• _What the task requires_: In the records below, find the line that contains "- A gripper" and the line that contains "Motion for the", then retype exactly those two lines and every line between them.

******************************

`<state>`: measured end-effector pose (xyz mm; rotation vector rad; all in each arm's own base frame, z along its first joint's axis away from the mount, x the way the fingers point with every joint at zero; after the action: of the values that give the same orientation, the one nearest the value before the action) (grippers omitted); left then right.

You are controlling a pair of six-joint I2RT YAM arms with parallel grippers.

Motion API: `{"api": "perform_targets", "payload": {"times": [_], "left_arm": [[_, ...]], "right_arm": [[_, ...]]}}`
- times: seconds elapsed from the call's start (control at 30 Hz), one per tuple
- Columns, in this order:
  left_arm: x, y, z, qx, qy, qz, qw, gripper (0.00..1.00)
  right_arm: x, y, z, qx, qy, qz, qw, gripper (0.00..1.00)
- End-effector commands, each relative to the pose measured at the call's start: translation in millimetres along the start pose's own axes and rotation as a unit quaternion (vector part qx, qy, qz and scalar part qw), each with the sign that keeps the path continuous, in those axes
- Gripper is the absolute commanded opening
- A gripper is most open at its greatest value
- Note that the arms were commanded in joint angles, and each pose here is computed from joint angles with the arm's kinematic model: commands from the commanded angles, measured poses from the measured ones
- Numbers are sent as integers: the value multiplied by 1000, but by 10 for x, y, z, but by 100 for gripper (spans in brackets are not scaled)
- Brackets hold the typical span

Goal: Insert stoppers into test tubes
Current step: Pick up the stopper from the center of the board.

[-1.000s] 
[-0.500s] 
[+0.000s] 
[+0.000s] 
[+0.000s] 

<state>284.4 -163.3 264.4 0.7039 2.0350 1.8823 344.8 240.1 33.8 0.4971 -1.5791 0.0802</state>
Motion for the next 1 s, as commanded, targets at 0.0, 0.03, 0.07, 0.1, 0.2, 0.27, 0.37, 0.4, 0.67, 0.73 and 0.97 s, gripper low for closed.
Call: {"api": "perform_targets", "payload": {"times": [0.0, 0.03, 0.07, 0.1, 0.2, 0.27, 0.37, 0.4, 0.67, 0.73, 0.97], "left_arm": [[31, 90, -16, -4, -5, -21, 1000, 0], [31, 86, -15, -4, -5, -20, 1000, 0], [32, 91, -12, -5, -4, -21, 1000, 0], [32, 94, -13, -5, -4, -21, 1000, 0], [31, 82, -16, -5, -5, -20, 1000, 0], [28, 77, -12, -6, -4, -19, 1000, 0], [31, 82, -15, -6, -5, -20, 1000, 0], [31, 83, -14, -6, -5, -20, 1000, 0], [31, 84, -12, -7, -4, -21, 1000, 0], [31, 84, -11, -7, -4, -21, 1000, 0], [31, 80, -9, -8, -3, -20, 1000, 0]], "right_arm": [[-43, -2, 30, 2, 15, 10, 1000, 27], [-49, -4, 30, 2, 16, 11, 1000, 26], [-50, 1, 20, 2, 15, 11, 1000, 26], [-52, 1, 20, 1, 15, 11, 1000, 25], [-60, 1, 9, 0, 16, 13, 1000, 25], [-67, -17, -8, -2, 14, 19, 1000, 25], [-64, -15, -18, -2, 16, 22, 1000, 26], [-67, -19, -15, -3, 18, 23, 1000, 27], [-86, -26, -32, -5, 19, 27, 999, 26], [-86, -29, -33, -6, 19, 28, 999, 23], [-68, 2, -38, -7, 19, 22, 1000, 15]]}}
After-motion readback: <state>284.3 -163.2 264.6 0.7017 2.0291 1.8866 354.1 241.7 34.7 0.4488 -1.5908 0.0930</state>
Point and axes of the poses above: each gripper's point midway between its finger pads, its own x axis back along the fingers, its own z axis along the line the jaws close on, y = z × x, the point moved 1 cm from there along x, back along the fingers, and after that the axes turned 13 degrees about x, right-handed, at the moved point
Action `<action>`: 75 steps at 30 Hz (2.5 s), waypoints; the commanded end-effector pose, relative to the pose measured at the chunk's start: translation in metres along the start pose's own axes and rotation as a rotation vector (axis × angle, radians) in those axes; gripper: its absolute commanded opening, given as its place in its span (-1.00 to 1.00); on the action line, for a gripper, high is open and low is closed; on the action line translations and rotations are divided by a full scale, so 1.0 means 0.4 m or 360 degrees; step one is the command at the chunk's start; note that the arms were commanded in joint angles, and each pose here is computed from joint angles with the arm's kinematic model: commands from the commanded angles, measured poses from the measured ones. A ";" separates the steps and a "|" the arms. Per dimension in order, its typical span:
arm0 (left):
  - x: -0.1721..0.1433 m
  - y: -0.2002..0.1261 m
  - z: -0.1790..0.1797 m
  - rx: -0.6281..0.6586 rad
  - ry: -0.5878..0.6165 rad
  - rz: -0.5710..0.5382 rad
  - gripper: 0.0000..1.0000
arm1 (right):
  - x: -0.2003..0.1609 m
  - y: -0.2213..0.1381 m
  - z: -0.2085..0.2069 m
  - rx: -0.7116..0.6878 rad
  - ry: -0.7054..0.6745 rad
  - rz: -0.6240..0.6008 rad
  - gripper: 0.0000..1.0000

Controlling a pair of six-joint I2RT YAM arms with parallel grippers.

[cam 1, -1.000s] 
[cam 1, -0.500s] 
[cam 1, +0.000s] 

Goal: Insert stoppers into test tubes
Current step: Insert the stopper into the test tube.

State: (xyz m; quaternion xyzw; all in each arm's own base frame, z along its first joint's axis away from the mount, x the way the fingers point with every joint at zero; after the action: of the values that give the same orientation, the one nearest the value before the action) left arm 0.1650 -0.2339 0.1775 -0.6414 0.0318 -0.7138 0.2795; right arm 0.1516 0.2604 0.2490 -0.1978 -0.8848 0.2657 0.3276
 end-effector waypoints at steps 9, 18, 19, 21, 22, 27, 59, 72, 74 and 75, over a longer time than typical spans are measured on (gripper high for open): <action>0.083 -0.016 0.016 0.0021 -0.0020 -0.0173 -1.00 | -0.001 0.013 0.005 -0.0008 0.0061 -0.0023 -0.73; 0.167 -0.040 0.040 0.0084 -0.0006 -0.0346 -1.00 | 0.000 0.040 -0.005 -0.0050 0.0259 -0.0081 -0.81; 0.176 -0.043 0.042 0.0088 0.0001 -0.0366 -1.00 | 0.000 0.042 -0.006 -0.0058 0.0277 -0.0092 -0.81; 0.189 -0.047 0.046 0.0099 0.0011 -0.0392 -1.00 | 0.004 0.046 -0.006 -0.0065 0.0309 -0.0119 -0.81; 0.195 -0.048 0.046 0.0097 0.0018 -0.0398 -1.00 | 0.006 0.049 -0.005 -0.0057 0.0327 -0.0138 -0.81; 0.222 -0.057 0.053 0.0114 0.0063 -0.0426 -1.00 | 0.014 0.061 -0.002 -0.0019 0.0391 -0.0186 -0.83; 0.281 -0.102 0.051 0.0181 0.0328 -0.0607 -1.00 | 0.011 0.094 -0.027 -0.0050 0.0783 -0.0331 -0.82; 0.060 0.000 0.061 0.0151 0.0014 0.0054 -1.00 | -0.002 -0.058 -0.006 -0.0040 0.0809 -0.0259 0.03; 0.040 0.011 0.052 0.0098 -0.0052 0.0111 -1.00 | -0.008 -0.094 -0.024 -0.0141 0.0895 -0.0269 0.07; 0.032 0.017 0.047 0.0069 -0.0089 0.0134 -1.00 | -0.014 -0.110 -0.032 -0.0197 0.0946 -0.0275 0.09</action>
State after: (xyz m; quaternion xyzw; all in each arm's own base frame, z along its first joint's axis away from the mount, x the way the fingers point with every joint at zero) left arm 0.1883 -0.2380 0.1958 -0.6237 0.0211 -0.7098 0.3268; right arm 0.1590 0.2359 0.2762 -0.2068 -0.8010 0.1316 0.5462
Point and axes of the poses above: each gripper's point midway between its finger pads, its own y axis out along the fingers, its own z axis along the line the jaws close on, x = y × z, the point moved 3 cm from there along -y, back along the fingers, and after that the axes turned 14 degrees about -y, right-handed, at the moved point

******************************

• _Result for this task_:
- A gripper is most open at its greatest value
- Note that the arms were commanded in joint angles, and each pose here is computed from joint angles with the arm's kinematic model: commands from the commanded angles, measured poses from the measured ones
- Numbers are sent as integers: the value multiplied by 1000, but by 10 for x, y, z, but by 100 for gripper (spans in brackets are not scaled)
- Brackets hold the typical span

Goal: Insert stoppers into test tubes
Current step: Pick up the stopper from the center of the board.

[-1.000s] 
[-0.500s] 
[+0.000s] 
[+0.000s] 
[+0.000s] 

<state>284.4 -163.3 264.4 0.7039 2.0350 1.8823 344.8 240.1 33.8 0.4971 -1.5791 0.0802</state>
Motion for the next 1 s, as commanded, targets at 0.0, 0.03, 0.07, 0.1, 0.2, 0.27, 0.37, 0.4, 0.67, 0.73 and 0.97 s, gripper low for closed.

What is written here forms the complete answer.